Il Treviso frena ancora: contro il Brian Lignano finisce 2-2

Al 95esimo Vadjunec para un rigore ai padroni di casa. Terzo pareggio consecutivo per i biancocelesti

Andrea Dossi

Non c’è due senza tre, ma questa volta il sapore del pareggio è decisamente più agrodolce. Dopo i segni X contro Campodarsego e Bassano, il Treviso frena ancora la sua corsa, impattando per 2-2 sul campo del Brian Lignano: non bastano Scotto e Svidercoschi per vincere, ma al 95’ Vadjunec pare un rigore che salva il risultato. Una sfida intensa, spigolosa e decisa dagli episodi, che lascia i biancocelesti di Gorini in vetta alla classifica con 55 punti.

Al Teghil, davanti a circa 500 spettatori esclusivamente friulani – a causa del divieto di trasferta imposto ai residenti nella provincia di Treviso dopo i disordini post-Mestre – Gorini si affida alla continuità.
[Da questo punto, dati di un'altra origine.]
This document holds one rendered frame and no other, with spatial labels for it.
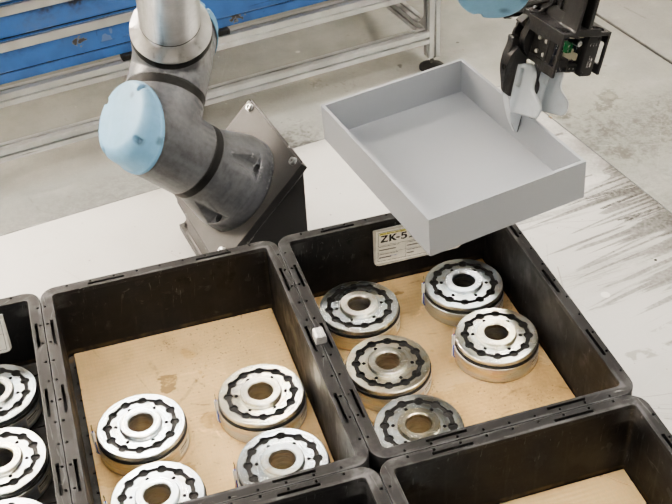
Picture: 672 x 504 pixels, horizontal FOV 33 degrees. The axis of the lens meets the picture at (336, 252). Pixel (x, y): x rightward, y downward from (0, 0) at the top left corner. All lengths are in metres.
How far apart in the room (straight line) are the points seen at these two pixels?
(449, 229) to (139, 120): 0.52
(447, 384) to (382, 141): 0.31
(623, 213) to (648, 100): 1.72
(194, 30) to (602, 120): 2.07
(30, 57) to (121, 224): 1.34
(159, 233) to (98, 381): 0.49
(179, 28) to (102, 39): 1.66
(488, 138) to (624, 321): 0.42
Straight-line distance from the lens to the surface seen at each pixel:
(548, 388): 1.40
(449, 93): 1.50
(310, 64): 3.49
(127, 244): 1.88
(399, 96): 1.46
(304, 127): 3.45
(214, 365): 1.44
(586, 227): 1.87
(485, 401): 1.38
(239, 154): 1.66
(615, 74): 3.74
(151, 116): 1.58
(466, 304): 1.46
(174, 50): 1.61
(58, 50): 3.21
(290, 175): 1.65
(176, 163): 1.61
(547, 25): 1.30
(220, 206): 1.67
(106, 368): 1.47
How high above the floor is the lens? 1.81
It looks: 38 degrees down
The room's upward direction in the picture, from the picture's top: 3 degrees counter-clockwise
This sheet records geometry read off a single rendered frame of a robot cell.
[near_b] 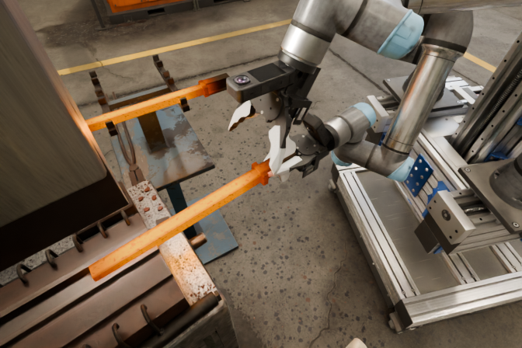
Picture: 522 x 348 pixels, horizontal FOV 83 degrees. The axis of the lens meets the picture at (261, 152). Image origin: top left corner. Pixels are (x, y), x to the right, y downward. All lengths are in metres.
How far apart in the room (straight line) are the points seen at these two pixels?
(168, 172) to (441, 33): 0.88
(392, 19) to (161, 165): 0.85
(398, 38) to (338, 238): 1.36
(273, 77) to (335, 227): 1.38
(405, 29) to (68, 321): 0.70
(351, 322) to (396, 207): 0.60
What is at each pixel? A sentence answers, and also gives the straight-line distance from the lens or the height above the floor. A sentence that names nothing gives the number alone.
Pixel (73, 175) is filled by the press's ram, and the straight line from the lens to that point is 0.21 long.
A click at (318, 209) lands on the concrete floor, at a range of 1.82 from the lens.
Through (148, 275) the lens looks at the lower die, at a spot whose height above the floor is 0.99.
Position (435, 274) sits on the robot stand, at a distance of 1.59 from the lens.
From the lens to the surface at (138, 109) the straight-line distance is 0.91.
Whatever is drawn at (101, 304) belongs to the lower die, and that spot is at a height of 0.99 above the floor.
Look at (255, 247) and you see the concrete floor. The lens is 1.68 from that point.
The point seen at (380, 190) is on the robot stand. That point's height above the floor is 0.21.
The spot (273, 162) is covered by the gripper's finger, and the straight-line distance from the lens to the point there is 0.53.
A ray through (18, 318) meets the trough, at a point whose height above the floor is 0.99.
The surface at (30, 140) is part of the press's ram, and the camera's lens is 0.19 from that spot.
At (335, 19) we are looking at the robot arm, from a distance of 0.51.
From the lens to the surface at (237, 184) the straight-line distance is 0.64.
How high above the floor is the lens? 1.52
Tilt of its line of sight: 47 degrees down
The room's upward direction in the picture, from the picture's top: straight up
Confermati 10/11 della formazione titolare, con l’unica novità rappresentata dal rientro di Beltrame nel ruolo di trequartista alle spalle del tandem d'attacco Scotto-Svidercoschi. La partita si scalda immediatamente. Al 9’, Brigati innesca Scotto al limite dell’area: la conclusione del bomber viene intercettata dal braccio di Videkon proprio sulla linea. Nonostante le vibranti proteste dei padroni di casa, che reclamavano il fallo fuori area, l’arbitro assegna il penalty. Dagli undici metri Scotto è glaciale: rincorsa lunga e destro angolato che Mutavcic sfiora soltanto.

È il 16° centro stagionale per Scotto, che mette subito la gara in discesa. Il vantaggio dura però poco più di un quarto d'ora. Al 15’, il Treviso perde un pezzo pregiato: Serena alza bandiera bianca per un problema fisico, costringendo Gorini a inserire Martinelli e a ridisegnare l'assetto difensivo. Il Brian Lignano ne approfitta e al 24’ trova il pari: punizione pennellata di Variola per la testa di Ibe, che sovrasta tutti e batte Vadjunec nell'angolo basso. Per i biancocelesti è il primo gol subito dopo tre clean sheet consecutivi. Prima dell'intervallo, c'è spazio per un'altra punizione di Scotto fuori di un soffio e per il giallo a Salvi: il difensore, diffidato, salterà per squalifica il prossimo match contro la Calvi Noale.

Nella ripresa, il Treviso torna in campo con un piglio diverso. Al 56’ arriva il momento tanto atteso da Svidercoschi: dopo un tentativo di Martinelli respinto, Guerriero rimette al centro un pallone d'oro che l'attaccante numero 34 devia in rete di rapina. È il suo primo gol in maglia biancoceleste, il quindicesimo marcatore diverso in questo campionato. Il Treviso sembra poter gestire il vantaggio, sfiorando il tris al 72’ con un gran destro al volo di Beltrame di poco alto, ma il calcio sa essere crudele. Al minuto 88, l’ennesima palla inattiva di Variola scatena una mischia furibonda in area trevigiana: il più lesto è proprio l'ex Videkon, che trafigge Vadjunec per il 2-2.

Per rispetto verso i suoi vecchi colori, il difensore non esulta, limitandosi ad alzare le mani al cielo. Il finale è vietato ai deboli di cuore. Al 94’, sugli sviluppi di un corner a favore, il Treviso subisce un contropiede fulmineo: Ibe si invola verso la porta e viene steso in uscita da Vadjunec. È rigore per il Brian Lignano al 95’. Sul dischetto si presenta lo stesso Ibe per il colpo del ko, ma il portiere sloveno si riscatta con un riflesso prodigioso, bloccando la sfera sulla linea di porta e salvando il risultato.